新たに導入した「議会会議録視覚化システム」の画面。マインドマップで表示され、単語をクリックすると関連する発言の全文を確認できる=取手市議会
新たに導入した「議会会議録視覚化システム」の画面。マインドマップで表示され、単語をクリックすると関連する発言の全文を確認できる=取手市議会
茨城県取手市議会は、議会で発言された単語から、関連する発言の全文を確認できるツールを新たに導入した。市ホームページ(HP)で利用できる。従来の「会議録検索・閲覧システム」を補完し、利便性も高まった。市議会事務局は「興味ある話題や議員の名前から検索できる。ぜひ利用してほしい」と呼びかけている。

導入したのは「議会会議録視覚化システム」。これまでのシステムは発言内容が文章で表示されるが、新しいシステムでは、発言された単語を人工知能(AI)が分析。重要度や単語同士の関係性を図式で表示する「マインドマップ」で表示される。定例会や臨時会、委員会などの会議(議会開催日)、発言者(議員)から検索できるようになっている。議事録の作成後、システムに反映される。

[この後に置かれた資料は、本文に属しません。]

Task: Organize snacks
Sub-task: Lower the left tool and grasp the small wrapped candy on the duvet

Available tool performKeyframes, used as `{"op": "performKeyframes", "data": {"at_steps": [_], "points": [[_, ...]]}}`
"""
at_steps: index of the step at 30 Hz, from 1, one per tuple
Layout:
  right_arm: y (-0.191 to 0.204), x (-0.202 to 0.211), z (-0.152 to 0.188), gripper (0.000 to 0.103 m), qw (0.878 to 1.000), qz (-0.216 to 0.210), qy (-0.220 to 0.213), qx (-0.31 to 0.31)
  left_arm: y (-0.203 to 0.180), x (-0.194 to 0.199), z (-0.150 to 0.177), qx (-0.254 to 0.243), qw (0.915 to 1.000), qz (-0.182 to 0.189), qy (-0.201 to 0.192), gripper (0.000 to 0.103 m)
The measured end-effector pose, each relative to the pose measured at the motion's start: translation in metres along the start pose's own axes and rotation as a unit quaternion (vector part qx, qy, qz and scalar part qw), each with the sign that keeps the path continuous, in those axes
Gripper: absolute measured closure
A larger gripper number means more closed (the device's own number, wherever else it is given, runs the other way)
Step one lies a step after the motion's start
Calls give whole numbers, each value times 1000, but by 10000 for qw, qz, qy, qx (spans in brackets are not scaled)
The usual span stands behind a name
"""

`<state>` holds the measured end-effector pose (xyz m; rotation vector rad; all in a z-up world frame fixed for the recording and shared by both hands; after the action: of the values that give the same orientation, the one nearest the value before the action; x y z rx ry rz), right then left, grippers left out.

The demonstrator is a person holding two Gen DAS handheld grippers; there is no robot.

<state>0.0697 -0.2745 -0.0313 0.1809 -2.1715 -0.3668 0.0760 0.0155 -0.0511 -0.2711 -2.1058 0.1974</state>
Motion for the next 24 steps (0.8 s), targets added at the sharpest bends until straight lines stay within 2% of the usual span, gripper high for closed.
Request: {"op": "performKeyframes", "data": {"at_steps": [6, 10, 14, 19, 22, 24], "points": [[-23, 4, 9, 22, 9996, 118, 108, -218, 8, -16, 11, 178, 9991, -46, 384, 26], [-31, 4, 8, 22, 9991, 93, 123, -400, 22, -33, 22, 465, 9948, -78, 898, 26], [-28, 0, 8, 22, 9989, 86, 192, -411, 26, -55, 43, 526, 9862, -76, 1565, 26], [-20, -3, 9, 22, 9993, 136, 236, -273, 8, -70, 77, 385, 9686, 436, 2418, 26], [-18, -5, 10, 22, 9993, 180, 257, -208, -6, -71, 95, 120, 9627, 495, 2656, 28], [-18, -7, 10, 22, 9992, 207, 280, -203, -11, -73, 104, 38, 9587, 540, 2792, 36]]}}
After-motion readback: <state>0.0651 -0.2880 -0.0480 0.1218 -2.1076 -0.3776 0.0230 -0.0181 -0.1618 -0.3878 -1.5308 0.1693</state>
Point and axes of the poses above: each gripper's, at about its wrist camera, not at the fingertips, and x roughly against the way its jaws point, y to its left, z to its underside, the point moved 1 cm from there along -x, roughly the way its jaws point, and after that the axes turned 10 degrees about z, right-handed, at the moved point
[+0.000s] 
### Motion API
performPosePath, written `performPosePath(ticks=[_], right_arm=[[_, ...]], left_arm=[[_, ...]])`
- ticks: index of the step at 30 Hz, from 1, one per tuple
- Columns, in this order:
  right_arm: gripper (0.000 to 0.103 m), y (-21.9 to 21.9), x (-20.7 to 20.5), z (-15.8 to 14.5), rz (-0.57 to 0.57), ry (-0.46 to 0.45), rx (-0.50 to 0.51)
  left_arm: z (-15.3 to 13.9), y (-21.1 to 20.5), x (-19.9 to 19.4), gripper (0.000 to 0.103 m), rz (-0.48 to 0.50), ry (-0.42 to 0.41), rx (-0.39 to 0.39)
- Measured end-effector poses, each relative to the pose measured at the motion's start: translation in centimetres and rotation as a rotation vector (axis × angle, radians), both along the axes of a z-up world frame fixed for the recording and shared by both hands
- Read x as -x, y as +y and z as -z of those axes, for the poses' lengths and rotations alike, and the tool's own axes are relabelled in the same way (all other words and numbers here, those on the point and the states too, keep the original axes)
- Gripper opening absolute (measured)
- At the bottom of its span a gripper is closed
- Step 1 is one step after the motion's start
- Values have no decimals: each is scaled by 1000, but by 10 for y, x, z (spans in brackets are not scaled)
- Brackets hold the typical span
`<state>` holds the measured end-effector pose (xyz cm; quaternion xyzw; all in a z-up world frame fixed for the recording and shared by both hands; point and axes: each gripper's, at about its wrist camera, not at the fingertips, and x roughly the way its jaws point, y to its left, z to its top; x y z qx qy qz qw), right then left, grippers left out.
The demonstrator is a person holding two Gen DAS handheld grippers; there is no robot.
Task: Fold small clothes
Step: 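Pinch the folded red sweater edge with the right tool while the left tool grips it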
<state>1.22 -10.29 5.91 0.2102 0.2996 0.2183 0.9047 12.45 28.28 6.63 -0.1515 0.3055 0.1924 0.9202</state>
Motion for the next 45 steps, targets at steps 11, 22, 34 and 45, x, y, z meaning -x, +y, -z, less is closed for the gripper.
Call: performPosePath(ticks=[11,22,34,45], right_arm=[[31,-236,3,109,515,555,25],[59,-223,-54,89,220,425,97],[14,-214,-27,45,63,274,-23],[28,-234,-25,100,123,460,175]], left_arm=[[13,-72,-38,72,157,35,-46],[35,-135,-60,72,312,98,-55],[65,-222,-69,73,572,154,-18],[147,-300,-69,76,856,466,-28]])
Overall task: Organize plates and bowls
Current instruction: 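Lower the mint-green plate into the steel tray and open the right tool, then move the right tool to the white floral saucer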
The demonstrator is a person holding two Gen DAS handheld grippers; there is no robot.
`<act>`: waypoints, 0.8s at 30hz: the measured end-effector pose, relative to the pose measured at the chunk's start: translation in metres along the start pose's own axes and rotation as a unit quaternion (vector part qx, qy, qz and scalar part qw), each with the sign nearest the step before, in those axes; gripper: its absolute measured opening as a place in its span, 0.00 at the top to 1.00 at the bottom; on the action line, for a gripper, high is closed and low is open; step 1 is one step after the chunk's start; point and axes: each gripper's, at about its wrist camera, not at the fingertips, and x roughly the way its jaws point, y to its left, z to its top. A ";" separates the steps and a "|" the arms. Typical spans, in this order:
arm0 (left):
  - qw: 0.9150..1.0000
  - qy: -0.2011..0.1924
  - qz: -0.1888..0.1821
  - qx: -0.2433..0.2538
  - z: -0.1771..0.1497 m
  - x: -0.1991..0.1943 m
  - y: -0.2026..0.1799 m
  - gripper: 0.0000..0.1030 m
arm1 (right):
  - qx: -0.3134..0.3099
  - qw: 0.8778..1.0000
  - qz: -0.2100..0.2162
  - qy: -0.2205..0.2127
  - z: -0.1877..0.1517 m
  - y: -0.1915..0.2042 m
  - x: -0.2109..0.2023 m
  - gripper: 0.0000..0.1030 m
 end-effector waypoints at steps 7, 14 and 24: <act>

昨年の6月定例会初日を選択すると、「コロナ禍」「学校連携観戦プログラム」などの単語が画面にマインドマップで表れ、その単語をクリックすると、発言した議員が表示され、詳しい発言内容を見ることができる。発言回数の多い単語は大きく、色が付き、関連性のある単語は線で結ばれてクモの巣状に表示され、議論のテーマが一目で分かる。

金沢克仁議長は「市民からすれば議員がどのような発言をしているかが分かり、議員側は自分が過去にどういった発言をしたかが分かる。可能性を秘めたシステムだと思う」と評価する。議会事務局は「若い世代にも利用しやすいと思う。議会に関心を持ってもらうきっかけになれば」と話している。